Good luck, keep us posted on how you get on :hugs:
xxxx


----------



## 6lilpigs

Just wanted to wish you luck Viv, I was hoping to have a giggle nearer the time about seeing who would be first of us Feb 13th mum's, good luck for tomorrow:hugs:


----------



## turbo_mom

I hope everything went well yesterday and I hope your little one is doing good. Hope to hear from you soon and am thinking about and praying for you :hugs:


----------



## Vivanco

Updated, just click on the link in the 1st post. 

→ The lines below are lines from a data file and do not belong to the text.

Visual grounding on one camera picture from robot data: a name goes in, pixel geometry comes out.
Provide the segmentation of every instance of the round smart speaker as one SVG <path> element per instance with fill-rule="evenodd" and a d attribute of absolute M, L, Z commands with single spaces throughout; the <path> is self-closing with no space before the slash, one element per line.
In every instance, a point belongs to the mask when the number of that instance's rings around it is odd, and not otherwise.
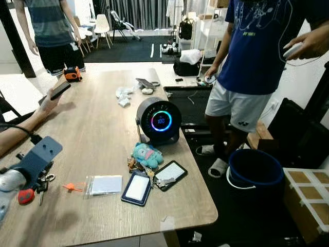
<path fill-rule="evenodd" d="M 181 113 L 177 106 L 159 97 L 144 100 L 137 110 L 137 123 L 152 143 L 178 140 Z"/>

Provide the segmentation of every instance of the gray curtain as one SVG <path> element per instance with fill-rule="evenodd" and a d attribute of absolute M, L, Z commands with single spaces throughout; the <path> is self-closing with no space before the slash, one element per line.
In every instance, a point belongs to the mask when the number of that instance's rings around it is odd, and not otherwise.
<path fill-rule="evenodd" d="M 109 0 L 110 10 L 144 30 L 168 28 L 167 5 L 168 0 Z"/>

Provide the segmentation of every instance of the white slipper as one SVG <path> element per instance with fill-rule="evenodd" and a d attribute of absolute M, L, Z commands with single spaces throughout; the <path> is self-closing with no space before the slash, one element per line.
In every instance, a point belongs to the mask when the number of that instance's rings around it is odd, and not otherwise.
<path fill-rule="evenodd" d="M 218 179 L 223 174 L 225 174 L 227 168 L 228 168 L 228 164 L 226 162 L 222 161 L 220 158 L 218 158 L 218 159 L 216 159 L 214 164 L 212 164 L 212 166 L 208 169 L 208 175 L 215 179 Z M 213 170 L 217 171 L 219 173 L 219 175 L 213 174 L 212 173 L 212 172 L 214 172 Z"/>
<path fill-rule="evenodd" d="M 214 145 L 203 145 L 197 147 L 195 153 L 200 156 L 215 156 Z"/>

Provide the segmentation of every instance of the blue glowing ring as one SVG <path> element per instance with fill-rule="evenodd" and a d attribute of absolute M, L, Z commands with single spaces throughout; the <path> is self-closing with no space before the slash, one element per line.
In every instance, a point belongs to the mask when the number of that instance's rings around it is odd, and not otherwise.
<path fill-rule="evenodd" d="M 165 127 L 164 129 L 157 129 L 157 128 L 154 126 L 154 124 L 153 124 L 153 119 L 154 119 L 154 117 L 155 117 L 157 114 L 159 114 L 159 113 L 165 113 L 165 114 L 169 117 L 169 124 L 168 124 L 168 126 Z M 166 111 L 159 111 L 159 112 L 156 112 L 156 113 L 153 115 L 152 119 L 151 119 L 151 125 L 152 125 L 152 128 L 153 128 L 154 130 L 156 130 L 156 131 L 159 131 L 159 132 L 163 132 L 163 131 L 166 131 L 167 129 L 169 129 L 170 126 L 171 126 L 171 124 L 172 124 L 172 122 L 173 122 L 173 120 L 172 120 L 172 117 L 171 117 L 170 113 L 169 113 L 169 112 L 166 112 Z"/>

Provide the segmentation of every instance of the blue bucket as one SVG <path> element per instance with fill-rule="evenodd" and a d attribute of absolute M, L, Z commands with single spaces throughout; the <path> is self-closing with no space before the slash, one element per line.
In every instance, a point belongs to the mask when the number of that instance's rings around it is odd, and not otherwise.
<path fill-rule="evenodd" d="M 282 166 L 274 157 L 252 149 L 232 153 L 226 173 L 227 182 L 233 190 L 253 201 L 277 198 L 282 193 L 283 177 Z"/>

Not doing too great, but i am trying to keep my chin up, it wont help if im upset all the time will it, trying to get lots of rest and keep positive. Thank you all so much for all your comments, going to ask on monday for a visit to neonatal if possible, so i know where it is and what to expect x


----------



## Hevz

:hug:babe....I can't believe they're delaying this:hissy:


----------



## MUMOF5

Hi vivanco, I had Evie on 31 Dec and she was 34 weeks exactly. She weighs 3lb 12oz, but she is small, your baby is likely to be bigger. Evie is in an incubator, in the High dependecy unit, but is doing really well. She can breath on her own (I had the steroids like you). They started to feed her via a tube in her nose yesterday, as sucking would tire her a little too much, and they feed her every hour this way and are increasing the amount they give her every eight hours. 

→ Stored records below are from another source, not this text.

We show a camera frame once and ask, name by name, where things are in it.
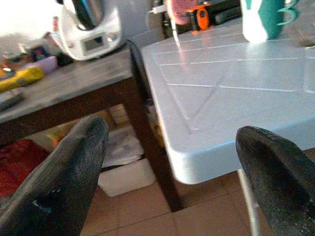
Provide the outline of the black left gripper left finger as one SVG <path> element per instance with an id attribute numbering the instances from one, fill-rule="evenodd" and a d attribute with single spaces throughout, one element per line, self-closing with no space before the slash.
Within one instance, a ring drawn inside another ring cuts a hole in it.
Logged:
<path id="1" fill-rule="evenodd" d="M 81 119 L 13 194 L 0 218 L 1 235 L 80 235 L 107 146 L 105 119 Z"/>

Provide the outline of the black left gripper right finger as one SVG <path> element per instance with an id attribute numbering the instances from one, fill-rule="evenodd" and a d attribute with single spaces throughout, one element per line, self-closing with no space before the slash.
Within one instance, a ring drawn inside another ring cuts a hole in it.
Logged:
<path id="1" fill-rule="evenodd" d="M 276 236 L 315 234 L 315 163 L 292 141 L 244 126 L 236 151 L 268 225 Z"/>

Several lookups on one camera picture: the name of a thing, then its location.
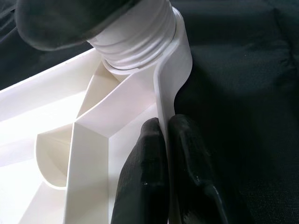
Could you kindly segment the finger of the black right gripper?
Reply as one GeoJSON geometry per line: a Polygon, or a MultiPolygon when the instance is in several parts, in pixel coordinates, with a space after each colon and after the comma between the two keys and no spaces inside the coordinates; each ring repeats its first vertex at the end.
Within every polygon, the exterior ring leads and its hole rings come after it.
{"type": "Polygon", "coordinates": [[[18,0],[16,26],[33,48],[61,50],[95,37],[137,4],[137,0],[18,0]]]}

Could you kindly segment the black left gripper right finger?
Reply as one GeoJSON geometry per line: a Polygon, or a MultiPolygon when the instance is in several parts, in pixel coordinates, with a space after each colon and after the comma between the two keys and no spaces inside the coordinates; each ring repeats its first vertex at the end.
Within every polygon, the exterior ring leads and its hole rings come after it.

It can be very daunting in the unit, especially with all the wires and drips they have all over them, and the incubators looks so high tech. It is upsetting I cant lie to you, and it is very hard to walk away from the unit and leave them there, but each day it gets a bit easier as you know that its a day closer to taking them home. The nurses are great though, and really try to get you involved and keep you updated about every little thing. xx


----------



## squirrelmum

My baby Sophie was born at 34 weeks by emergency caesarean. I went in for a scan and they kept me in, less than 24 hours later she was born. I was lucky enough to hold her for a few minutes before they took her to special care. She weighed just 3 lbs 13oz. I have to admit its very frightening seeing them in incubators looking so vunerable but thats the best place for them. I hated leaving her when i was sent home, but in your heart you know its the right thing. Sophie has done really well, she was sent home 2 weeks later. She has a slight cold at moment but her appetite is good at moment. They are a lot tougher than you realise and i'm sure your little one will fight all the way and be home a lot sooner than you think. The main thing for you is to stay positive and remember i like many others on here are only a click away. If you want to send a message to find out anything you are not sure of then you are most welcome. Best of luck and be thinking of you x


----------



## Jkelmum

Jake was born 33wks 6 days and weighed 5lb 6oz he was in a incubator for 5 days to keep him warm then we went home 5 days later he is now a strapping 13 yr old good luck hun xxx


----------



## joeo

Hi vivanco 

I have just read your thread and hope its all gone ahead with your c-section. My little boy was born at just under 34 weeks and he is doing great he weighed 4lb 15oz and now he weighs 11lb 1oz just over 13 weeks later so he has mor or less caught up with what he would have been if he had been born on time. He is a little behind in development for example he has only just started to hold his head up properly with out it flopping forward and is just realising that he has his hands but other than that he is a healthy baby, I hope he continues this way.

Keep us updated with your lo

Jo x


----------